WHAT TO DO: Find all lines below containing the string "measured" and return them.

--- AVAILABLE DATA Enclosed Below ---

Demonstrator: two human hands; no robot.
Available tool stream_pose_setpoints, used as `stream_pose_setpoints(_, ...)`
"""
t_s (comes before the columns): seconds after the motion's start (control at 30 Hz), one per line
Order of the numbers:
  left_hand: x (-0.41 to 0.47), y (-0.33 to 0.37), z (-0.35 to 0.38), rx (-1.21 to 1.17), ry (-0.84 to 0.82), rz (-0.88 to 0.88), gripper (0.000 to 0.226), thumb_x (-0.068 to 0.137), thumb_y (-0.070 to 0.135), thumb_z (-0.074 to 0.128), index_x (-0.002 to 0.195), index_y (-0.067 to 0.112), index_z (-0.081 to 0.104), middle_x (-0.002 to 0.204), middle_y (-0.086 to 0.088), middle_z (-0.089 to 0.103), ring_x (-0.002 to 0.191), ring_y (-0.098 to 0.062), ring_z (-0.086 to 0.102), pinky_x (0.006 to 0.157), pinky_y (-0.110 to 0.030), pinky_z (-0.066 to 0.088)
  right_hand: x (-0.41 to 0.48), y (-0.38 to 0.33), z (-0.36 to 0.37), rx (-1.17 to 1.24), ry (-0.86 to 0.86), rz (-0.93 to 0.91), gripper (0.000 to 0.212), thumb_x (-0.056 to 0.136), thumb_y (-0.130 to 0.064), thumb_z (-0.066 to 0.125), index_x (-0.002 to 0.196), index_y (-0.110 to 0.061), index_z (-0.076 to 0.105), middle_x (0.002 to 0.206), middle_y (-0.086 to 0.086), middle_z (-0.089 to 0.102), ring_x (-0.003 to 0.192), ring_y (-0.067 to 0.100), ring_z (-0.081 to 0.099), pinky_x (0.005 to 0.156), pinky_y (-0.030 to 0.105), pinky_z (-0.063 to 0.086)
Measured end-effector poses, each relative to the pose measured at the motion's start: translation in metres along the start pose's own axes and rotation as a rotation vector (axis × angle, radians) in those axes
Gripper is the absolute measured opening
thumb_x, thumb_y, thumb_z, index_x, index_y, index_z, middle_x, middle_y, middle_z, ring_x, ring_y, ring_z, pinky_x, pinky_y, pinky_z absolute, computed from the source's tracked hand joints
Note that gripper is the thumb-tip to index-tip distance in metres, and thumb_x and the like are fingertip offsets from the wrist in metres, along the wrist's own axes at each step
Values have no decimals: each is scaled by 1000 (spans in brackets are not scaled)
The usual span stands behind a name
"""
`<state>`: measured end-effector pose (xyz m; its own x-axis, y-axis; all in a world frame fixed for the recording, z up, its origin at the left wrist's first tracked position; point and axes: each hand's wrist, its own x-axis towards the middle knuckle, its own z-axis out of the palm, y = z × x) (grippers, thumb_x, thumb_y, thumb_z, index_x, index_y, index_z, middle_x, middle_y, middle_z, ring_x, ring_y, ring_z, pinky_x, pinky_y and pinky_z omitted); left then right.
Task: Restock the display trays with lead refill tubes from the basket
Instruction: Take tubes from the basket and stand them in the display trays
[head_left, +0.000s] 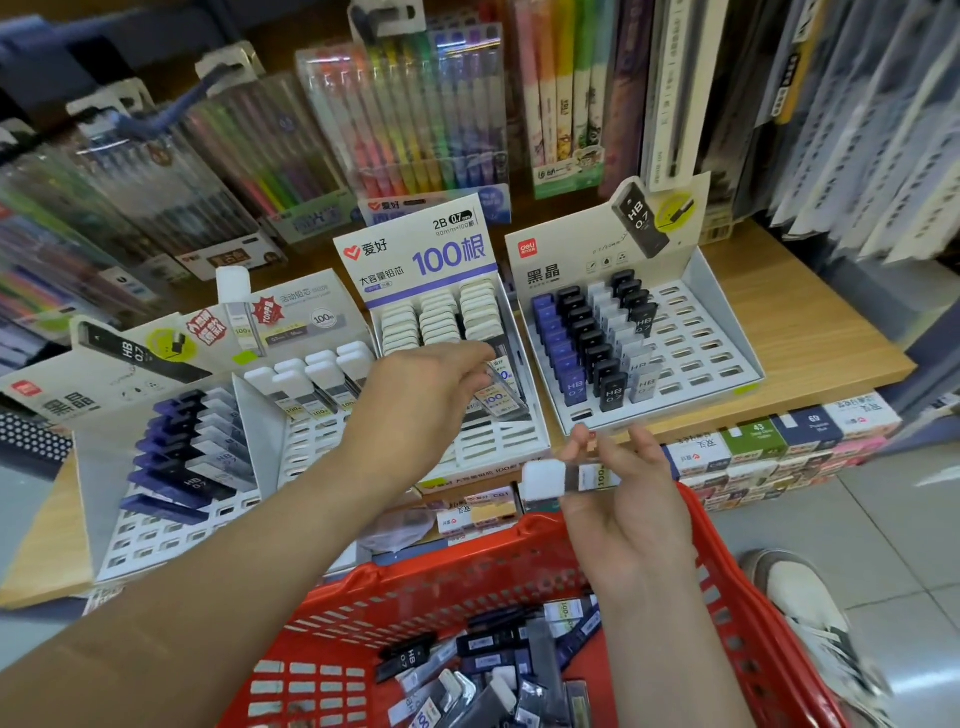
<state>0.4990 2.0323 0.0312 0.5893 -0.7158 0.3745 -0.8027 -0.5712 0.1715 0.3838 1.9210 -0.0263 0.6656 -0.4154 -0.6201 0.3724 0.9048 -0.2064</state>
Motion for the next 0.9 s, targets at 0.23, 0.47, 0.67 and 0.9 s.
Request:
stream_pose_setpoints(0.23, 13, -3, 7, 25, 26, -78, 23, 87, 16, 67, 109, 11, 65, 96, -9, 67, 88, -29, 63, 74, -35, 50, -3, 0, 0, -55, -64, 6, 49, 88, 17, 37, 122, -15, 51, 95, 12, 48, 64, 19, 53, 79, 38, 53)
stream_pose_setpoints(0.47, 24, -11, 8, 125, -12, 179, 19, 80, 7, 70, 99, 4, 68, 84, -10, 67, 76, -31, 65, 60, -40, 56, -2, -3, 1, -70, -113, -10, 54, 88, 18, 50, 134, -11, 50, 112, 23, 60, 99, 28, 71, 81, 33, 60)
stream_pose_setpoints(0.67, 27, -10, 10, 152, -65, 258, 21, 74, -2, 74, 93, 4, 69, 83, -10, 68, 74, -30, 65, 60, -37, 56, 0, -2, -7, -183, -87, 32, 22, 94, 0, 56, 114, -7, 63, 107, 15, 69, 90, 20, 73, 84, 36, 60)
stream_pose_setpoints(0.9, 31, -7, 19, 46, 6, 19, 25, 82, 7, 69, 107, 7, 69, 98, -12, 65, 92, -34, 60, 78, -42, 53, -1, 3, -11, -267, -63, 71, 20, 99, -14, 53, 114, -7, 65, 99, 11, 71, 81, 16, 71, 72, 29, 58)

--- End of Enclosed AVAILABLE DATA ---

RESPONSE TO THIS TASK:
Measured end-effector poses, each relative to the pose measured at the motion's start: translation in metres along the start pose's own axes and rotation as a rotation vector (axis × angle, radians) in those axes
Gripper is the absolute measured opening
`<state>`: measured end-effector pose (xyz m; its own x-axis, y-axis; all in a world frame fixed for the recording, z up, its origin at the left wrist's first tracked position; point and axes: each hand's wrist, its own x-axis towards the middle knuckle, its own z-axis out of the palm, y = z × x) (grippers, thumb_x, thumb_y, thumb_z, index_x, index_y, index_z, middle_x, middle_y, middle_z, ring_x, ring_y, ring_z, pinky_x, pinky_y and pinky_z omitted); left then right.

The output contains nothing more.